ClearanceJobs bookings of $16.8 million (-1.0% Y/Y) fell short of our $17.4 million forecast as uncertainty arising from DOGE-related cuts to government spending created a pause in new business bookings during the latter part of Q1. Given the proposed increase to the government defense budget for the coming fiscal year, we expect bookings at ClearanceJobs to rebound in relatively short order.
Exhibit II: Key Metrics
Sources: DHI Group; K. Liu & Company LLC
Gross margin of 83.4% was below our 84.2% assumption due to slightly higher costs than we projected. However, total operating expenses (excluding goodwill impairment, restructuring charges, severance, professional fees and other non-recurring expenses not factored into our model) were lower than we modeled. As a result, adjusted EBITDA of $7.0 million (21.6% margin) was in line with our $7.0 million estimate and the Street’s $7.1 million.
In Q1, DHI Group generated $2.2 million in cash flow from operations and used $2.2 million for capital expenditures. Cash at quarter-end totaled $2.7 million, while outstanding debt increased by $1.0 million sequentially to $33.0 million. During the quarter, the company repurchased 886,000 shares at a total cost of $2.1 million.
Management’s Q2 guidance calls for revenue of $32.0-$33.0 million, encompassing both our estimate and the consensus heading into the print. Management also reaffirmed its prior FY ‘25 guidance for revenue of $131.0-$135.0 million and an adjusted EBITDA margin of 24.0%, implying adjusted EBITDA of $31.4-$32.4 million.

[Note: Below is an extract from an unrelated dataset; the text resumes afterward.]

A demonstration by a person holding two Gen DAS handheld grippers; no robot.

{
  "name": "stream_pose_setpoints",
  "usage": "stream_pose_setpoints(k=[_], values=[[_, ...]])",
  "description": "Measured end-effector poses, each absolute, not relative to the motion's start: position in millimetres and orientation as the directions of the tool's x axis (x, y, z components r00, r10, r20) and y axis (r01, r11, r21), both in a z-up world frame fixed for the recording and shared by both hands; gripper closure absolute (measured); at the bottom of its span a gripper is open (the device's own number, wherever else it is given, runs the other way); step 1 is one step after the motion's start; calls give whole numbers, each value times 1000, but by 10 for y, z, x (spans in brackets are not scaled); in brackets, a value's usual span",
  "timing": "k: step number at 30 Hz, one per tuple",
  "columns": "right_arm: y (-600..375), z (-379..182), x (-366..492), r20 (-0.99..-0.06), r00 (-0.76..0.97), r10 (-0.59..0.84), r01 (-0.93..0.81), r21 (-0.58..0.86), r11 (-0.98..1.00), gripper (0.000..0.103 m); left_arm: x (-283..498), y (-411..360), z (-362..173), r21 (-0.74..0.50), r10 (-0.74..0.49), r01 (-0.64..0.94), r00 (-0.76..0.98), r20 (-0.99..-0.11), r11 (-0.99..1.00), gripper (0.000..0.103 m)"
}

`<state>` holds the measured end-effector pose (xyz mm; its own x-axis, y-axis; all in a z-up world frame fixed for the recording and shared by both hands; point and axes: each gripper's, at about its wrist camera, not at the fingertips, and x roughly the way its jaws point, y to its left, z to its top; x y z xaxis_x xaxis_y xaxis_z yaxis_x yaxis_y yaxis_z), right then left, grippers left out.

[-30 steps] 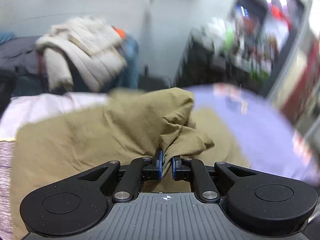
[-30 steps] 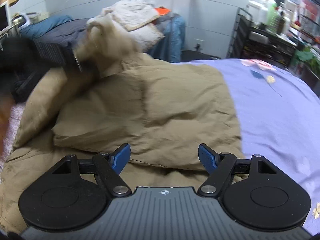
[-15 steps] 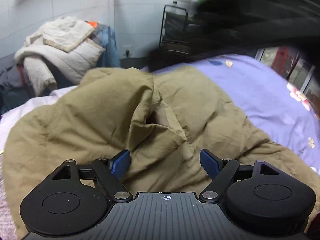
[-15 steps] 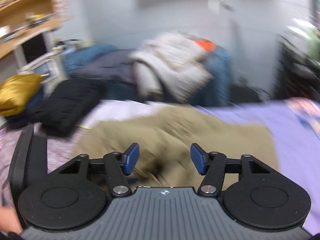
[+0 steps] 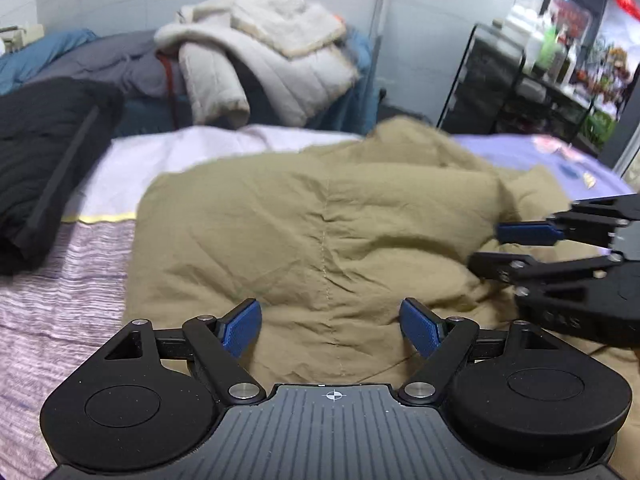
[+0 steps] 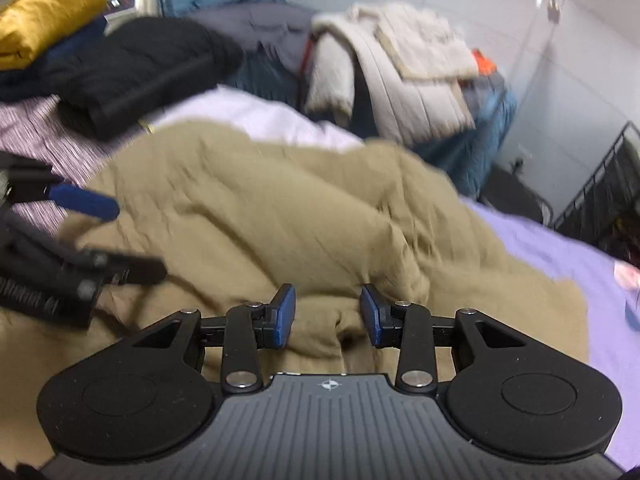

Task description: Fold large clothes

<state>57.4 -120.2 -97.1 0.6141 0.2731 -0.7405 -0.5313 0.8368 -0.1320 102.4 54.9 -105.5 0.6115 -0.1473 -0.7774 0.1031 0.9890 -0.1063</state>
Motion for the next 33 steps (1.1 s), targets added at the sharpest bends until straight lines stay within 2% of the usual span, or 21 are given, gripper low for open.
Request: stream_pose_setpoints(k=[5, 14, 23, 25, 29, 31, 33], values=[[-1223, -1213, 634, -775, 589, 230, -492, -118, 863, 59, 1140, 347, -1272, -8, -81, 125, 587, -806, 992, 0], [-1184, -1355, 742, -795, 571, 206, -472, -113, 874, 56, 1257, 290, -1433, 30, -42, 119, 557, -830, 992, 0], [-1189, -1310, 686, -784, 585, 207, -469, -119, 875, 53, 1193, 280, -1398, 57, -21, 116, 579, -815, 992, 0], [-1247, -1233, 643, -763, 601, 236, -457, -86, 886, 47, 1138, 319, -1311, 43, -29, 108, 587, -809, 993, 0], [-1399, -948, 348, -693, 658, 295, -438, -34, 898, 16, 971, 416, -1089, 32, -27, 89, 586, -810, 996, 0], [-1469, -829, 178, -672, 676, 302, -447, -49, 893, 14, 843, 474, -1016, 39, -24, 96, 579, -815, 995, 0], [-1555, -778, 41, -692, 661, 290, -449, -55, 892, 13, 681, 556, -988, 49, -20, 105, 575, -818, 993, 0]])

Exhibit III: Estimate Revisions
Source: K. Liu & Company LLC
Our revenue and adjusted EBITDA estimates are only nominally changed for this year and next as we fine-tune our assumptions. On the top line, a reduction in our forecast of non-recurring revenue was largely offset by an uptick in our estimate of recurring revenue. As for margins, we lower our gross margin assumption slightly while also reducing our operating expense estimates, leaving our adjusted EBITDA projections generally intact. We note that our EPS estimate for this year declines due to a number of non-recurring expenses incurred in Q1 but remains virtually unchanged at $0.21 on a non-GAAP basis compared to $0.20 previously.
Our report with model and disclosures is available here.
Disclosure(s):
K. Liu & Company LLC (“the firm”) receives or intends to seek compensation from the companies covered in its research reports. The firm has received compensation from DHI Group, Inc. (DHX) in the past 12 months for “Sponsored Research.”
Sponsored Research produced by the firm is paid for by the subject company in the form of an initial retainer and a recurring monthly fee. The analysis and recommendations in our Sponsored Research reports are derived from the same process and methodologies utilized in all of our research reports whether sponsored or not. The subject company does not review any aspect of our Sponsored Research reports prior to publication.